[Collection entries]
= Beginning of Section =
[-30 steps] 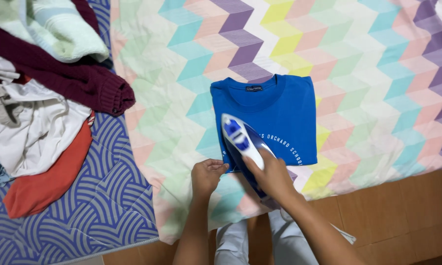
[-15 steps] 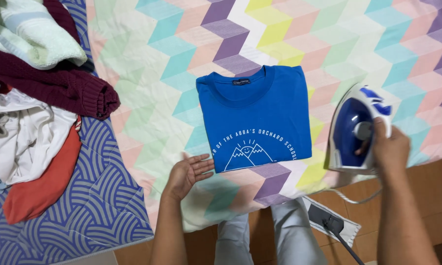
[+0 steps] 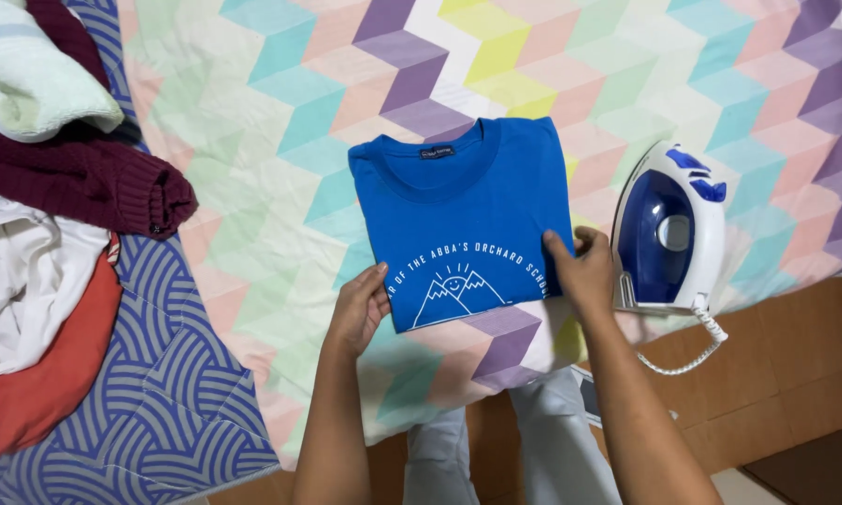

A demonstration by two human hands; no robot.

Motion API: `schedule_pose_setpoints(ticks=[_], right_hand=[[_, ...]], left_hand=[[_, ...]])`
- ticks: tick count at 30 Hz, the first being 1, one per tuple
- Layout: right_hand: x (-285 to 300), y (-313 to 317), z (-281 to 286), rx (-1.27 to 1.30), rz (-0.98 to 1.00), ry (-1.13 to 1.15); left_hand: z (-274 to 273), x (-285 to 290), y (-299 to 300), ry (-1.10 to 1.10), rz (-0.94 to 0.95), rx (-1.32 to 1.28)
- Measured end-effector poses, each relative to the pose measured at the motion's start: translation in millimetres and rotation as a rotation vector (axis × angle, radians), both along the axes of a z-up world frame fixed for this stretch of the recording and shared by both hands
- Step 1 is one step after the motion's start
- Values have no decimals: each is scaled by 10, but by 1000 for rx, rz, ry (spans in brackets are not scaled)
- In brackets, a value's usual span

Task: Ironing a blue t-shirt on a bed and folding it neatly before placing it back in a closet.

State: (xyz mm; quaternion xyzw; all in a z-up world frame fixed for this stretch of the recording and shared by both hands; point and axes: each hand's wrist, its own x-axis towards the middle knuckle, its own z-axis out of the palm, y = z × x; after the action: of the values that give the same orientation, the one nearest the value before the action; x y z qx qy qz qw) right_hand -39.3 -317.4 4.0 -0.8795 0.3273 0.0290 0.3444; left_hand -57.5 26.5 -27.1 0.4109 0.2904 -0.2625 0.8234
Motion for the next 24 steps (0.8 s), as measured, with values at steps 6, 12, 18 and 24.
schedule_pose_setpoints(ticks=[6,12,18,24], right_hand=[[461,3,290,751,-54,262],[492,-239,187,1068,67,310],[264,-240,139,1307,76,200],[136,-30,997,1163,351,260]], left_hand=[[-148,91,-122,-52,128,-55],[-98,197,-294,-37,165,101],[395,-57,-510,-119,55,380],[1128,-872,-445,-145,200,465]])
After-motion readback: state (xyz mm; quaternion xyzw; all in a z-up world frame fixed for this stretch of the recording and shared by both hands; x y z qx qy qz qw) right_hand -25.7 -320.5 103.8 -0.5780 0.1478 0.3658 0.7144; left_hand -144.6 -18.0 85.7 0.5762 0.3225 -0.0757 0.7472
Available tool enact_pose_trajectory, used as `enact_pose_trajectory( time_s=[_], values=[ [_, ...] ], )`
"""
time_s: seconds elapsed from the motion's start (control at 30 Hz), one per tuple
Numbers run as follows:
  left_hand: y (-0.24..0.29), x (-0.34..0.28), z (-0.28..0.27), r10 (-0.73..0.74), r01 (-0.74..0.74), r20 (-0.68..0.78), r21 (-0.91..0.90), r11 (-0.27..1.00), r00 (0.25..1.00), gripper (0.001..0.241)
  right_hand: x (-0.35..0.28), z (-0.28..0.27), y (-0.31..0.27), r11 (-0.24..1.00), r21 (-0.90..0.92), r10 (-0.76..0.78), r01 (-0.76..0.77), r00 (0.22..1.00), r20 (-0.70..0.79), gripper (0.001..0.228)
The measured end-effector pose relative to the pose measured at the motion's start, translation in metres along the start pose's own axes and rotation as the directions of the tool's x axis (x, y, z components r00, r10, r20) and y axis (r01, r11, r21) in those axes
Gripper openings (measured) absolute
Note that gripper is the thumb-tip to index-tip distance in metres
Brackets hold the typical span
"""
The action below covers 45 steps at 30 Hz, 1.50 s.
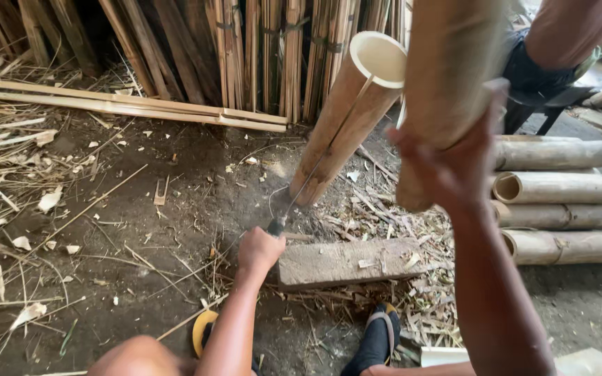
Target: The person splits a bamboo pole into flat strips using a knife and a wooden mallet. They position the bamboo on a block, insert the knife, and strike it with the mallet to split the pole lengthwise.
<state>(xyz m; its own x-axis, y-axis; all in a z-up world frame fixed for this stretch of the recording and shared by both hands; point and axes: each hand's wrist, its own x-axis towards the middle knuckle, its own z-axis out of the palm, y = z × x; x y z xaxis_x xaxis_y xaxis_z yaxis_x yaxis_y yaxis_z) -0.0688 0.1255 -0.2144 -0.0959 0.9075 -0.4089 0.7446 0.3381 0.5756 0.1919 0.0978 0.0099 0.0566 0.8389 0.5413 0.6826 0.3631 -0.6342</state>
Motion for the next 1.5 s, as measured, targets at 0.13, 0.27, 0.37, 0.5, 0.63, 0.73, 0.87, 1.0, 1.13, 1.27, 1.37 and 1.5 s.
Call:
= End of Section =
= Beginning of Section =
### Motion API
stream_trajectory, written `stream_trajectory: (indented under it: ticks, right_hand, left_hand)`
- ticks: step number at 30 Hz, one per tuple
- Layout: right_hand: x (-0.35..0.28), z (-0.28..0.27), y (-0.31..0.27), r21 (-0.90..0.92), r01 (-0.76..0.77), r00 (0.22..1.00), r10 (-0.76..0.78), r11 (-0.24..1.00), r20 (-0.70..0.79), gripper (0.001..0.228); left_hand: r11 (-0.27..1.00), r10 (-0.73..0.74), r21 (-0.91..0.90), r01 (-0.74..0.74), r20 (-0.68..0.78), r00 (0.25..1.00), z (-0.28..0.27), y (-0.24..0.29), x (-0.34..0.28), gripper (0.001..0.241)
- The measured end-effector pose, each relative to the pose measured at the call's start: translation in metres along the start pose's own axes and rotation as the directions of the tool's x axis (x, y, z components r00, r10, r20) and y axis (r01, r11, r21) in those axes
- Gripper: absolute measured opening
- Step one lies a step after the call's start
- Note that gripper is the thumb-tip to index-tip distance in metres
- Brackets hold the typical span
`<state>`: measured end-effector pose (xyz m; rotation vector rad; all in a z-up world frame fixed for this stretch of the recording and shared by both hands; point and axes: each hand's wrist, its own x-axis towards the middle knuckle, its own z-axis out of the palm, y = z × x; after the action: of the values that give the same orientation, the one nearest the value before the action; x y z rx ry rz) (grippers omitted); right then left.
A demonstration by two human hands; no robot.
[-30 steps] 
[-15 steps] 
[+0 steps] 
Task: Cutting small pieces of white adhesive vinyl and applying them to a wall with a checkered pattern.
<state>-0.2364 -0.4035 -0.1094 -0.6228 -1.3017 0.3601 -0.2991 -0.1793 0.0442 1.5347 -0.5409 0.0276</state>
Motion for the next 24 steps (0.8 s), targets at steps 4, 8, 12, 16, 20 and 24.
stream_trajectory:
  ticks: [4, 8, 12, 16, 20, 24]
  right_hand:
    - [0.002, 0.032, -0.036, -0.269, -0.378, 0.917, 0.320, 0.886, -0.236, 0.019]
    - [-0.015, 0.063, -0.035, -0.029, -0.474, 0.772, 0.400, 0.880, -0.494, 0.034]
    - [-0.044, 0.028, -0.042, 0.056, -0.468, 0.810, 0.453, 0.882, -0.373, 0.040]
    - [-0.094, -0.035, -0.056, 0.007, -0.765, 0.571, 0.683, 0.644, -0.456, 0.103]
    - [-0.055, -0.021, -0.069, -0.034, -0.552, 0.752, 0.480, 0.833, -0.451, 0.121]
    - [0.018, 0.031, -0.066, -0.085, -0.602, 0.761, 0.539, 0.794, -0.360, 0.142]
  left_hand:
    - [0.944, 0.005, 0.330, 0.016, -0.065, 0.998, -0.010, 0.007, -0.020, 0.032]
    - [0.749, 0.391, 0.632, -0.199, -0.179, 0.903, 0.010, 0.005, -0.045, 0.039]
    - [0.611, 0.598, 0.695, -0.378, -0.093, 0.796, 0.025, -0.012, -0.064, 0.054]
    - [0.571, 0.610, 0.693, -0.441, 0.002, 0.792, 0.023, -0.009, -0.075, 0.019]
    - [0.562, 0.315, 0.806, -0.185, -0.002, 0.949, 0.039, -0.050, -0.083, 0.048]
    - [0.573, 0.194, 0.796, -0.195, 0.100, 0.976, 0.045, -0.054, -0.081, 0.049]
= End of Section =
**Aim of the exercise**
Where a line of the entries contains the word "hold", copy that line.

**Result of this exercise**
Brackets hold the typical span
- Brackets hold the typical span

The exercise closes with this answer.